- _EXERCISE_:
Transcribe the listing underneath, keeping each word exact and omitting the images.

- _THE DATA_:
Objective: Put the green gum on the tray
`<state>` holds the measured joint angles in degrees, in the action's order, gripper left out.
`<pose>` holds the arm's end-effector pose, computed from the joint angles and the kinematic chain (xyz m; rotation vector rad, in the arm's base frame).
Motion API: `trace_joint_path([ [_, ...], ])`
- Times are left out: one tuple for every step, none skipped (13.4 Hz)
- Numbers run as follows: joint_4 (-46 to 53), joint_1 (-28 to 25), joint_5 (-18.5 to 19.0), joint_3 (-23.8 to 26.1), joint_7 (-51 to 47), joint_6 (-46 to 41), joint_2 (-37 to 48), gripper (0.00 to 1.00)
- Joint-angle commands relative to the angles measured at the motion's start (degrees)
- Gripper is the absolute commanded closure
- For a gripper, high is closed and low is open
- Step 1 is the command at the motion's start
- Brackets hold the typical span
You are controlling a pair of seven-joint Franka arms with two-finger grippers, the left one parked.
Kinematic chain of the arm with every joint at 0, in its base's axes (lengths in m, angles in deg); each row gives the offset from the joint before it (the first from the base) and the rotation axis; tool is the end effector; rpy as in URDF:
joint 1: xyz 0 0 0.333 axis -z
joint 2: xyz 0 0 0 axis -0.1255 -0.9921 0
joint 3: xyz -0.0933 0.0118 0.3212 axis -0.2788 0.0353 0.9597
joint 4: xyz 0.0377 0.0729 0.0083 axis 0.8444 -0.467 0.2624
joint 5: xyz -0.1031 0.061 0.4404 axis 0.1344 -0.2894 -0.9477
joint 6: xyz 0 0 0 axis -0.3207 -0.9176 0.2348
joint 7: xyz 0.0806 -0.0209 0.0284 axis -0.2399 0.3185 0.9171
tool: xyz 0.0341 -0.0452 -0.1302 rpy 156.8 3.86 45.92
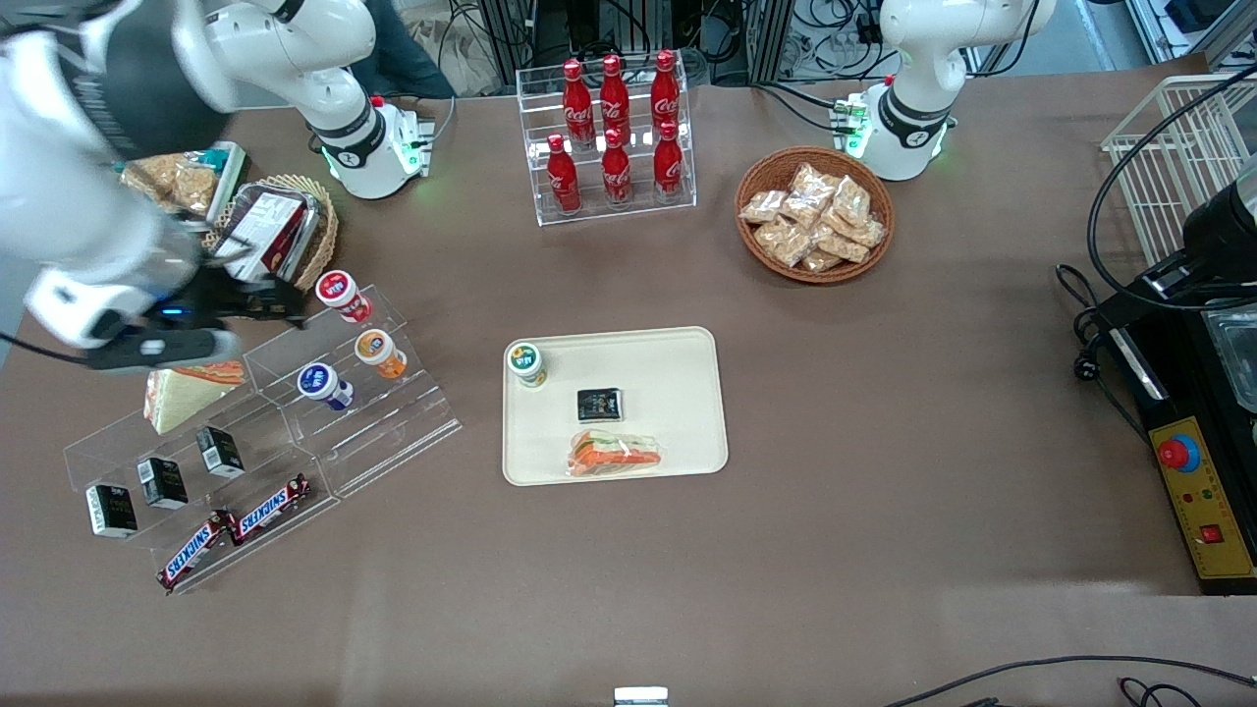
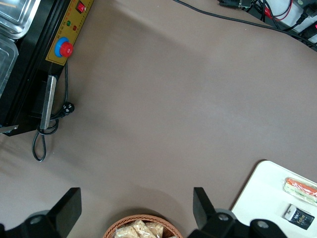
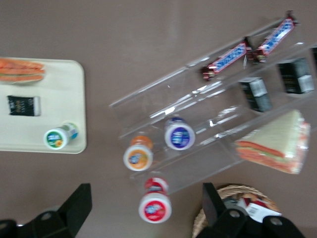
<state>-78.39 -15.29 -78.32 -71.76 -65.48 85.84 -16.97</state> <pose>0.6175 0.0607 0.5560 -3.1258 -0.0950 0.0970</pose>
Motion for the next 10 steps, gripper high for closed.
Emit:
trace_joint_path([
  [1.61, 3.50, -0.34, -2.04, 6.29, -1.57, -0.31, 0.01],
  [1.61, 3.86, -0.16, -3.09, 8.05, -1.39, -0.49, 0.01],
  [1.52, 3.86, -0.24, -3.54, 8.50, -1.48, -0.49, 0.01],
  [1.52, 3.86, -0.16, -3.54, 8.51, -1.57, -0.40, 0.01],
  [1.52, 3.78, -0.42, -3.54, 8.42, -1.57, -0.32, 0.01],
  [1.52, 3.78, -0.77, -3.54, 8.33, -1.57, -0.23, 0.01],
  [1.52, 3.78, -0.86, -3.54, 8.33, -1.57, -0.23, 0.01],
  [1.52, 3.69, -0.95, -3.45, 8.16, -1.48, -0.31, 0.01],
  [1.43, 3.69, -1.03, -3.28, 7.98, -1.04, -0.40, 0.01],
  [1.43, 3.51, -0.95, -3.19, 7.89, -0.87, -0.49, 0.01],
])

- _RESPONSE FOR THIS EXERCISE_:
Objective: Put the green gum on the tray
`<state>` holds the measured joint angles in degrees, in the action's order, gripper left out.
`<pose>` holds the arm's end-effector pose, computed from the joint angles and the kinematic chain (xyz m; rotation vector rad, in the arm's base frame).
Motion API: `trace_joint_path([ [_, ...], ])`
- Times are left out: one tuple for every step, none skipped (13.4 Hz)
- Numbers run as follows: joint_4 (-46 to 53), joint_1 (-28 to 25), joint_5 (-18.5 to 19.0), joint_3 (-23.8 to 26.1), joint_7 (-51 to 47), joint_6 (-46 to 41), joint_2 (-37 to 48), gripper (0.00 to 1.00)
- Joint-angle commands relative to the angles measured at the motion's start (degrees)
- Gripper is the absolute commanded closure
- For a gripper, high is closed and low is open
- Step 1 is the command at the motion's start
- Brackets hold the typical span
You are controlling a pair of seven-joint Franka arms with two-finger grippers, the left one parked.
Kinematic chain of the arm with every joint at 0, in its base's axes (lengths in m, angles in deg); each row gives the offset from the joint before it (the first from the base) and the rotation axis; tool is the end effector; rpy as in URDF:
joint 1: xyz 0 0 0.333 axis -z
joint 2: xyz 0 0 0 axis -0.1255 -0.9921 0
joint 3: xyz -0.0933 0.0118 0.3212 axis -0.2788 0.0353 0.9597
joint 4: xyz 0.0377 0.0729 0.0083 axis 0.8444 -0.467 0.2624
joint 5: xyz -0.1031 0.061 0.4404 axis 0.1344 -0.2894 -0.9477
joint 6: xyz 0 0 0 axis -0.3207 -0.9176 0.2348
joint 7: xyz 0.0806 -0.0209 0.0284 axis -0.2399 0.3185 0.9171
tool: xyz 0.0341 -0.0452 -0.1302 rpy 156.8 3.86 45.92
<state>-78.39 -15.29 -78.32 -71.76 -65.48 85.84 -16.97</state> <pose>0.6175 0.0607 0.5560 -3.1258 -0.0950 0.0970</pose>
Motion for the next 10 steps, gripper high for closed.
Emit:
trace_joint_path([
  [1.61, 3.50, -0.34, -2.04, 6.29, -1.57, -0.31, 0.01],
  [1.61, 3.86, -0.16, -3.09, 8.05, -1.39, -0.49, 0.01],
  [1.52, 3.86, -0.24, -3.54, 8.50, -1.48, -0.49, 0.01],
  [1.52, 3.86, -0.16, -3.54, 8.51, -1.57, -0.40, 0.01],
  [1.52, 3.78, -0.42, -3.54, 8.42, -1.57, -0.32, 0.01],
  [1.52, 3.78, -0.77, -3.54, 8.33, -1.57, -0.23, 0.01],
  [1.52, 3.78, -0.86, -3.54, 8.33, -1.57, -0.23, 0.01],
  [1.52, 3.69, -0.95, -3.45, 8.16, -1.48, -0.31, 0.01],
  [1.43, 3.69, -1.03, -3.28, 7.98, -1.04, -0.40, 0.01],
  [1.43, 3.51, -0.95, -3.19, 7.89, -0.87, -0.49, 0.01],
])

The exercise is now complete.